I have posted the last batch of Elasticsearch lab exercises using the Olympic events dataset. This last set contains two more exercises for using some search DSL, and a test for using the enrich API.
I will post my solutions soon, with some background on each feature being used, and how they work. There are some fundamental concepts that are important to understand to make sure your searches return the documents you need and - more importantly - don’t return documents you’re not expecting.
I’ve encountered more people than I would expect who don’t have a good enough understanding of Elasticsearch’s architecture when they begin building their clusters. Performance is fine when the cluster first goes into production but starts creaking when data volume or search load increases. It can be difficult or expensive to fix the problems.
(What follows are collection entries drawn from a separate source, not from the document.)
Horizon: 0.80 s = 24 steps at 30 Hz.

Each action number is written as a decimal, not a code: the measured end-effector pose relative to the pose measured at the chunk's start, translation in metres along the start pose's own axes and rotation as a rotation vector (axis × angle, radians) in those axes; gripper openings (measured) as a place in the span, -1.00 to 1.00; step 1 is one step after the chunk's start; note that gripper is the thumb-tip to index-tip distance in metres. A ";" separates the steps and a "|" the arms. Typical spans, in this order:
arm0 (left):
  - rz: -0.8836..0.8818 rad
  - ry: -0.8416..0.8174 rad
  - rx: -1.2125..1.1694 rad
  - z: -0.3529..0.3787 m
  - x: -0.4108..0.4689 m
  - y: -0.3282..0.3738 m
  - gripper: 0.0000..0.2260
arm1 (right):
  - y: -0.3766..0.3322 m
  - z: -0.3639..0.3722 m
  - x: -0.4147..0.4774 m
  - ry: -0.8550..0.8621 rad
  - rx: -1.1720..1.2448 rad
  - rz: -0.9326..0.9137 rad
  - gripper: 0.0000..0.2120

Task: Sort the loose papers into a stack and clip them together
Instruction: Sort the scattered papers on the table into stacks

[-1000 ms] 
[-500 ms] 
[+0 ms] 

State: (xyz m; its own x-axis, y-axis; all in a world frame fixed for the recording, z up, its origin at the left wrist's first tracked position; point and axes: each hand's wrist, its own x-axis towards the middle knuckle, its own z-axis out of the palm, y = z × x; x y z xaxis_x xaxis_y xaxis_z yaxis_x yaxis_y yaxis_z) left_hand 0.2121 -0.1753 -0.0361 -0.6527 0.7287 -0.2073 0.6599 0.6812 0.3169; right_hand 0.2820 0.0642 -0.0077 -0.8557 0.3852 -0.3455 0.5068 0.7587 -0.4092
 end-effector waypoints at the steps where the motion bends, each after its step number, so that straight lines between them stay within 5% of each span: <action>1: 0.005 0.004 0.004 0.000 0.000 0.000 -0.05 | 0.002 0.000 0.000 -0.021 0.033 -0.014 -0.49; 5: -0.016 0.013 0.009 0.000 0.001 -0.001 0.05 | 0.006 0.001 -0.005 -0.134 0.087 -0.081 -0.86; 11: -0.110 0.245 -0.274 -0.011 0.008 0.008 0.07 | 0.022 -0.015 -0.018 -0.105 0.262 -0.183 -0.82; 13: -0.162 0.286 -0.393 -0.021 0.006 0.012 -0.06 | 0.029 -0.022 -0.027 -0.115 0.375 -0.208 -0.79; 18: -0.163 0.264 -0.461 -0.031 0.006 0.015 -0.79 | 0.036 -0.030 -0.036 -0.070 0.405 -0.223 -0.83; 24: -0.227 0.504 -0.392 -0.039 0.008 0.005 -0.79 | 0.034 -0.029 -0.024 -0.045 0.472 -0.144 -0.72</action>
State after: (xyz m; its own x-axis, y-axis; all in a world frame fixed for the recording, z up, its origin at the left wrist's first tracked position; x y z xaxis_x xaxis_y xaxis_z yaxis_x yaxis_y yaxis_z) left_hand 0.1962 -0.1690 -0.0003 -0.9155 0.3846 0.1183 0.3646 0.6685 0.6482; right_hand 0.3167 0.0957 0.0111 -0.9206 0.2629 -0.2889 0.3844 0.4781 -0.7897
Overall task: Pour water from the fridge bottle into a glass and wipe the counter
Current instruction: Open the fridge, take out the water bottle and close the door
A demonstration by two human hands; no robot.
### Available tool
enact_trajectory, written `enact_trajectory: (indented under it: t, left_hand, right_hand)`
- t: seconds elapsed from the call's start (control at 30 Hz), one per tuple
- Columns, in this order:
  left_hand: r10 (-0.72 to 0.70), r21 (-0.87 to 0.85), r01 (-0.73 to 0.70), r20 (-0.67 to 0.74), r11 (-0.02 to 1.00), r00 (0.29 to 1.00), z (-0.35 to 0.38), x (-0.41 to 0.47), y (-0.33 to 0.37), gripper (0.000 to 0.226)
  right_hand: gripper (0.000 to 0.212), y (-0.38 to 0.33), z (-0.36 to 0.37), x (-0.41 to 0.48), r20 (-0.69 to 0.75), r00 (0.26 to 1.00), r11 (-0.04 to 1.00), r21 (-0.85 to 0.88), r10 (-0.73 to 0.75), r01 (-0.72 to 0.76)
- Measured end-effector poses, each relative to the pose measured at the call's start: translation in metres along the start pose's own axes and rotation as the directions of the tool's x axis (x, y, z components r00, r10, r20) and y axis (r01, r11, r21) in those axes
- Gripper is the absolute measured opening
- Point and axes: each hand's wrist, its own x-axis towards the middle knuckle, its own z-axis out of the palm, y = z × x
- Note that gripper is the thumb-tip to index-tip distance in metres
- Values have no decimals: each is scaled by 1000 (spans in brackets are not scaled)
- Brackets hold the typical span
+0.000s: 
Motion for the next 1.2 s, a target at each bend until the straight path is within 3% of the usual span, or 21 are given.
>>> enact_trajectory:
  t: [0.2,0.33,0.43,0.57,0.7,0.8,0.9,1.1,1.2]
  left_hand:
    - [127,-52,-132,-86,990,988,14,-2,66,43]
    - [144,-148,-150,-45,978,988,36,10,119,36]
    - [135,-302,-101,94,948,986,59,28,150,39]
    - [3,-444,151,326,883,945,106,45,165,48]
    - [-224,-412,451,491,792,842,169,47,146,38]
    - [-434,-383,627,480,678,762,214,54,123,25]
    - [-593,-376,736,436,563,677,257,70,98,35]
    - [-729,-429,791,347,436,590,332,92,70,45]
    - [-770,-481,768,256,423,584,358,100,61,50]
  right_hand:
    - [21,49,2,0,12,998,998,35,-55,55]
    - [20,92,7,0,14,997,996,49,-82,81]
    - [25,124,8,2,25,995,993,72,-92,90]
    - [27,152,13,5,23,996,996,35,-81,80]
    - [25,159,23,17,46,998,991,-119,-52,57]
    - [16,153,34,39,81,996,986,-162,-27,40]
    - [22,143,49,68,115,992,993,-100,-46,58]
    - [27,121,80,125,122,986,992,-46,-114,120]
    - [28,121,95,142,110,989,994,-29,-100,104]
Some situations like that can be avoided with better planning. It’s not always possible to get an accurate estimation of search and index requirements but it’s important to know the fundamentals of how Elasticsearch works in order to scale it out effectively.
Elasticsearch architecture is the most important topic any Elasticsearch Engineer should understand. Even a high-level awareness will give an appreciation of what can be causing problems with your cluster.
I’ve been wanting to release a video about this for too long; I wrote a rough script almost a year ago. It will be done soon and I’m looking forward to releasing it.
There will be another round of exercises starting in late September. This round will cover some of the same topics from the Olympics labs, with the addition of full-text queries.